I wanted to run this workflow in this directory on this input file with Toil. This workflow gets some images out of the public bucket s3://spacenet-dataset/ and operates on them.
[2022-05-11T14:25:57-0700] [MainThread] [D] [toil.statsAndLogging] Suppressing the following loggers: {'pymesos', 'google', 'rsa', 'botocore', 'dill', 'charset_normalizer', 'pyasn1', 'salad', 'docker', 'boto3', 'websocket', 'kubernetes', 'galaxy', 'pkg_resources', 'bcdocs', 'urllib3', 'boto', 'prov', 'cachecontrol', 'requests', 'requests_oauthlib', 'oauthlib', 'humanfriendly', 'rdflib'}
[2022-05-11T14:25:57-0700] [MainThread] [D] [toil.statsAndLogging] Root logger is at level 'DEBUG', 'toil' logger at level 'DEBUG'.

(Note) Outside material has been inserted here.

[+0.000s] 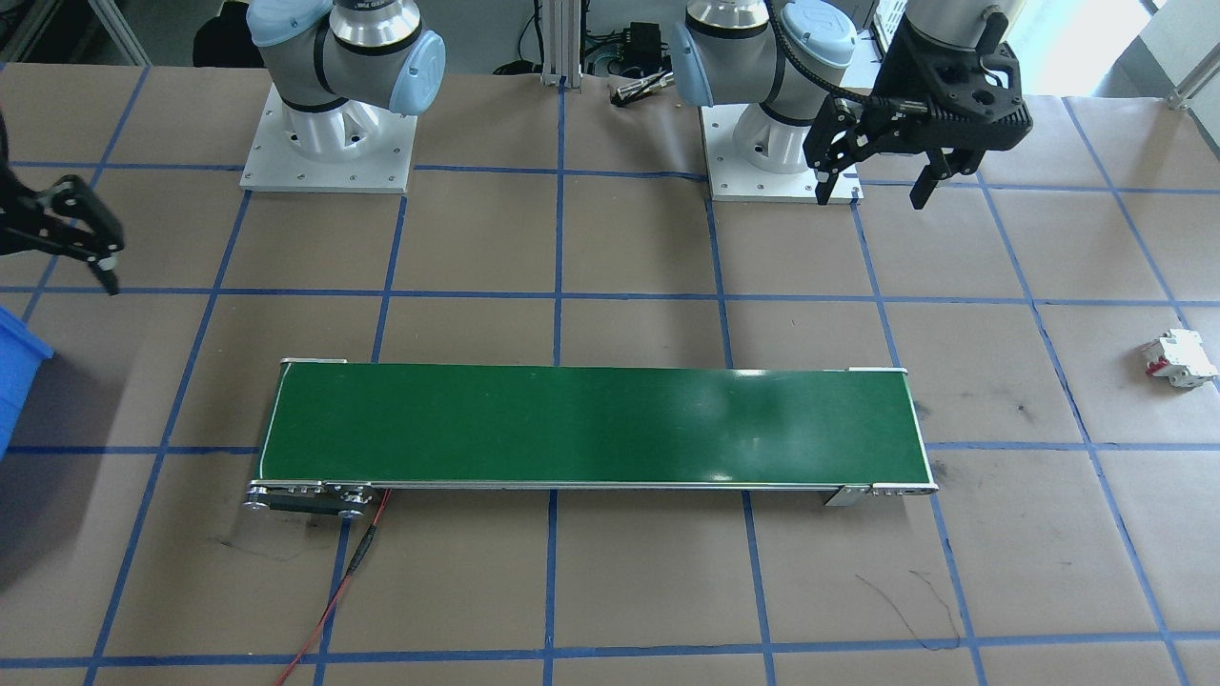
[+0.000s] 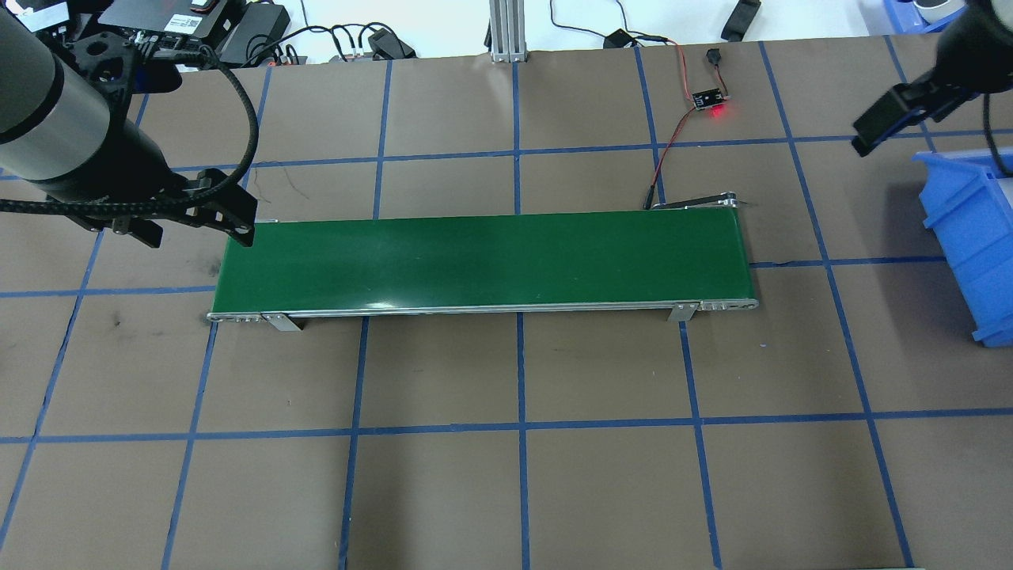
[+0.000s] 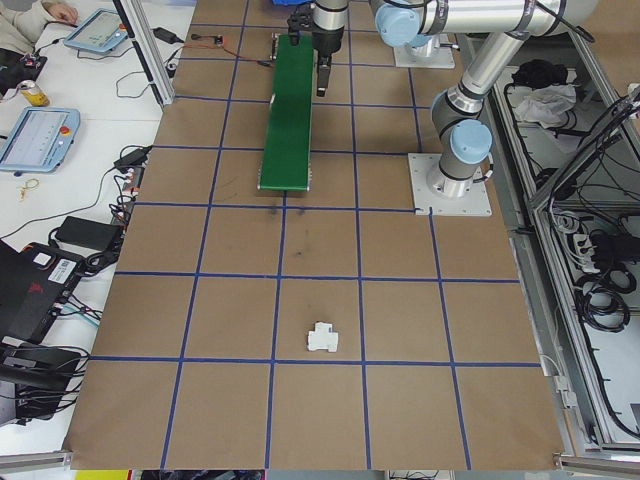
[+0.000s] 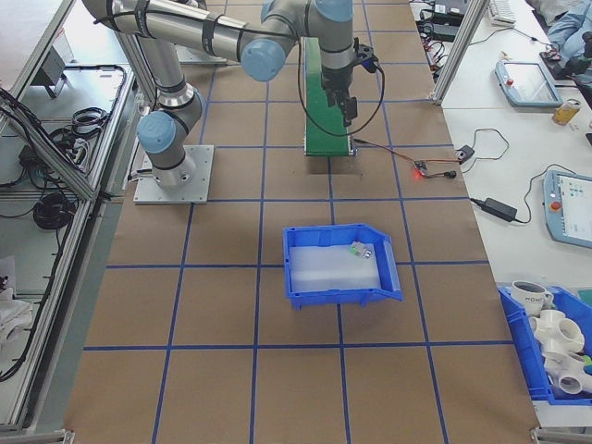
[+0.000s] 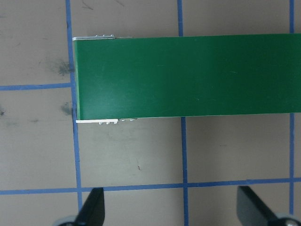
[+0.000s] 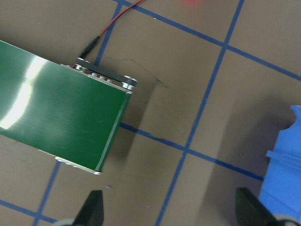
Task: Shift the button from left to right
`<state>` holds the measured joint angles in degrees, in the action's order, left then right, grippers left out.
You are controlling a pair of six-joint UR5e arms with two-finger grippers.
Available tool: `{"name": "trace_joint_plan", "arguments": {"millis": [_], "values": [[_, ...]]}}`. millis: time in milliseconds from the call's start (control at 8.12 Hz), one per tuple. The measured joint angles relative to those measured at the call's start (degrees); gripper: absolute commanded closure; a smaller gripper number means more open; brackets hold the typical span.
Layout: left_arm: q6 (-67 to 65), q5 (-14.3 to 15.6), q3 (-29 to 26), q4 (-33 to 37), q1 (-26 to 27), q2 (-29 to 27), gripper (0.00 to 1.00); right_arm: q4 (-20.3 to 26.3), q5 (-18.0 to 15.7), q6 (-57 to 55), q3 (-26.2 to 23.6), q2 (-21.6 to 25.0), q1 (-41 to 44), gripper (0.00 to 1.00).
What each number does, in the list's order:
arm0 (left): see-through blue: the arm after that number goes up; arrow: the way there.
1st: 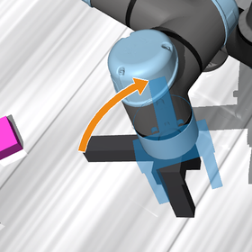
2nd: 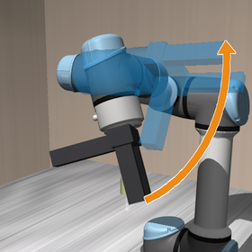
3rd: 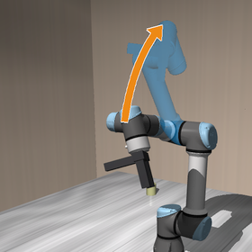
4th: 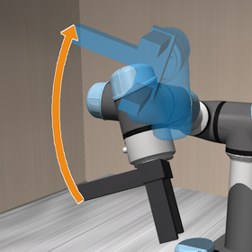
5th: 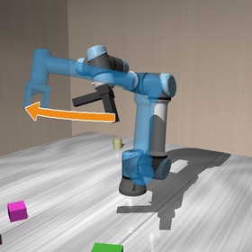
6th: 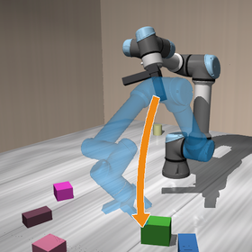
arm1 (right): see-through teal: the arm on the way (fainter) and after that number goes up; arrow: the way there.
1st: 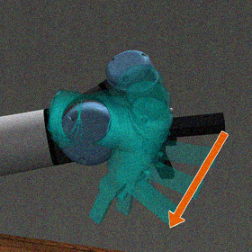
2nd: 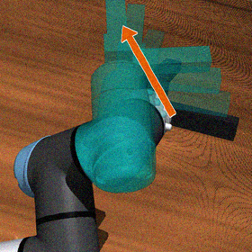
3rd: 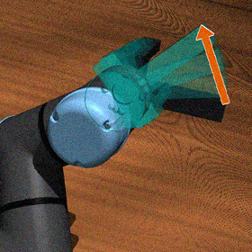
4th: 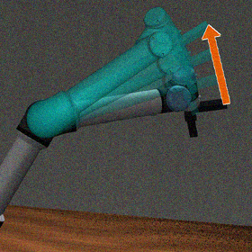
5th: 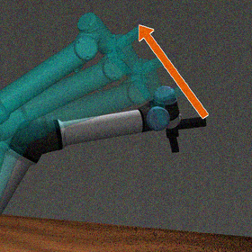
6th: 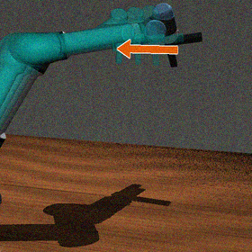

[2022-05-11T14:25:57-0700] [MainThread] [D] [toil.lib.threading] Total machine size: 64 cores
[2022-05-11T14:25:57-0700] [MainThread] [D] [toil.lib.threading] CPU quota: -1
[2022-05-11T14:25:57-0700] [MainThread] [D] [toil.jobStores.fileJobStore] Path to job store directory is '/public/groups/cgl/graph-genomes/anovak/build/amazon-genomics-cli/examples/demo-cwl-project/workflows/s3demo/tree'.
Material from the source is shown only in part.